Vega-Jara et al. 2025 — Mitigation of cadmium accumulation in cocoa beans using AMF, biochar, and Callisia repens

This field experiment tested three biological and organic mitigation strategies for reducing Cd uptake in cocoa beans in Huánuco, Peru — a region where soil Cd is elevated (0.78 mg/kg total) and baseline bean Cd (1.07 mg/kg) substantially exceeds the EU maximum permissible level (0.8 mg/kg for chocolate with ≥50% cocoa solids). Arbuscular mycorrhizal fungi (AMF) applied alone reduced bean Cd concentration by 40.43%; Callisia repens (a herbaceous competitor plant) applied alone reduced bean Cd by 30.85%; their combination achieved a 24.47% reduction; biochar at 1% and 2% w/w did not produce statistically significant effects. Critically, Cd concentrations still exceeded EU limits under all treatment conditions after six months, indicating that these strategies alone cannot bring a highly contaminated site into compliance within a single growing season.

Key numbers

Site soil Cd: 0.78 mg/kg total (Huánuco region, 671 m elevation, 9°12’25” S, 75°56’17” W) Baseline bean Cd: 1.07 mg/kg (control, genotype CCN51)

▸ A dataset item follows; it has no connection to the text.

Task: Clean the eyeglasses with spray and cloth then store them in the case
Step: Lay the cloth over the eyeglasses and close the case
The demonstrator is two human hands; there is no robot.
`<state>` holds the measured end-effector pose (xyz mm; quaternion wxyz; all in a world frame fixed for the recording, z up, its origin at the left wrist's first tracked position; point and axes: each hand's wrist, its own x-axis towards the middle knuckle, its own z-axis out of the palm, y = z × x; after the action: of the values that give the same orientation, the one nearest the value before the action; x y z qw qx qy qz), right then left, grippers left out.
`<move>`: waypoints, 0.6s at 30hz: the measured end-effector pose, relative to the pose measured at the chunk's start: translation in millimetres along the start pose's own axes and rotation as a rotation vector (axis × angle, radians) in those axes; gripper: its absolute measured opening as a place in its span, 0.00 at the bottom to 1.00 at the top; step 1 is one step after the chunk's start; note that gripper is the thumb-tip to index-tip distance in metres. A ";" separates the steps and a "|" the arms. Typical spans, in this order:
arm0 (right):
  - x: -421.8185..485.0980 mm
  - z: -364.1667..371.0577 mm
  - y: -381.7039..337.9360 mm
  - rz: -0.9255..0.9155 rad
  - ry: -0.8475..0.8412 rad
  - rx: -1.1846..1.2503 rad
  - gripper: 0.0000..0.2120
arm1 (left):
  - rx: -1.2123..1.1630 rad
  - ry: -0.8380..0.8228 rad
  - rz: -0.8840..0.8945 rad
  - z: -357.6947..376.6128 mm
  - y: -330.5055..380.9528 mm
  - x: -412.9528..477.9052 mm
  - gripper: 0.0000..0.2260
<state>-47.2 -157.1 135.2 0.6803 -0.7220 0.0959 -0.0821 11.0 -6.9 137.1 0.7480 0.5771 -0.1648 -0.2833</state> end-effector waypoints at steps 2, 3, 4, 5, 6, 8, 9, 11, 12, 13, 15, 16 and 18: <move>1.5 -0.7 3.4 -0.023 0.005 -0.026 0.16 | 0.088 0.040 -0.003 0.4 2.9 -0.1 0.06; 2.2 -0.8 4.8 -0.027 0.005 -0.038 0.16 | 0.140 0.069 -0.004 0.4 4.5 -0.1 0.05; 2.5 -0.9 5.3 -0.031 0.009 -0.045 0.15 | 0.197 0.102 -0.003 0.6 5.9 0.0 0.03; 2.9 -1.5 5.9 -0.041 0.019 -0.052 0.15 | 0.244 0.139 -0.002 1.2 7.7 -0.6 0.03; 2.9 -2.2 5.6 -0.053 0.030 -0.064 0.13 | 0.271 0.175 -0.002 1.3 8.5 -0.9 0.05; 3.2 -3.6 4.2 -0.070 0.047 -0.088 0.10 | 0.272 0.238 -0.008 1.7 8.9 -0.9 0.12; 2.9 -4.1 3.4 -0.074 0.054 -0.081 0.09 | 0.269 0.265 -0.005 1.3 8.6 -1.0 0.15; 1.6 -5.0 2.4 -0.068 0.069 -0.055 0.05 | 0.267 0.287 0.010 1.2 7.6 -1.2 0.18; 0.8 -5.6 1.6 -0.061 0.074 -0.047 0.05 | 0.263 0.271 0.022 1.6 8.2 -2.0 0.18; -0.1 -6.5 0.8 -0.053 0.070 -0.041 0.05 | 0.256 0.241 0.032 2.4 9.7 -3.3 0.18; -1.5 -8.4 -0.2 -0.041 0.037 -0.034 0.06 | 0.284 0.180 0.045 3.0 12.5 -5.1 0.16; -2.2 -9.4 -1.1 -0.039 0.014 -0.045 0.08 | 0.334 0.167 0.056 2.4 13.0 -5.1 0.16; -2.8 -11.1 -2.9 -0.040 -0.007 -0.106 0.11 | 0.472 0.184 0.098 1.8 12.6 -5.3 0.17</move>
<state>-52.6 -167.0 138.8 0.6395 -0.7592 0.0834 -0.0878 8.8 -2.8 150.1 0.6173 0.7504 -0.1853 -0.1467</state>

Bean Cd under each treatment (mg/kg, six months post-establishment):

  • Control: 1.07 (baseline)
  • AMF alone: 0.56 (40.43% reduction, p < 0.01)
  • C. repens alone: 0.74 (30.85% reduction, p < 0.01)
  • AMF + C. repens: 0.81 (24.47% reduction, p < 0.01)
  • Biochar 1%: not significantly different from control
  • Biochar 2%: not significantly different from control

Soil available Cd (EDTA extraction, 0.19–0.21 mg/kg): AMF, C. repens, combination, and 2% biochar all reduced available Cd relative to control; total soil Cd unchanged across all treatments (p = 0.19).

EU limit reference: 0.8 mg/kg Cd for chocolate products containing ≥50% cocoa solids (European Commission Regulation No 488/2014)

Methods (brief)

Randomised complete block design, 3 blocks, 30 trees per block, 90 trees total (CCN51 genotype, 8 years old). Cd extracted from beans using HNO₃/HClO₄ digestion; quantified by ICP-OES. Available soil Cd by 0.05M EDTA extraction at pH 7.0; measured by AES. Lab accredited by INACAL, Peru. Statistical analysis in R Studio 4.0.2; ANOVA + LSD test (α = 0.05).

Limitations

Single site, single growing season (6 months), single genotype (CCN51). No baseline soil or bean Cd values were available for individual plots before treatment establishment; initial Cd content differences among plots cannot be ruled out. The study is conducted on soil with pre-existing high Cd; applicability to lower-Cd sites is not assessed. Biochar results (non-significant) may reflect insufficient exposure time or quantity.

Implications

  • Certification: Confirms that even 40% Cd reduction from AMF does not bring a contaminated Peruvian site within EU regulatory limits. This is evidence that supply-chain screening (excluding high-Cd-soil origins) is more reliable than field mitigation alone for achieving ≤0.8 mg/kg Cd thresholds.
  • Courses: Useful case study for the “mitigation options” module on cocoa Cd — demonstrates what biological strategies can and cannot achieve in a single season. Biochar result is notable: widely recommended but here not significant.
  • App: Does not change baseline contamination_profile values for cocoa; this is a mitigation study. Flag for cocoa-cadmium page.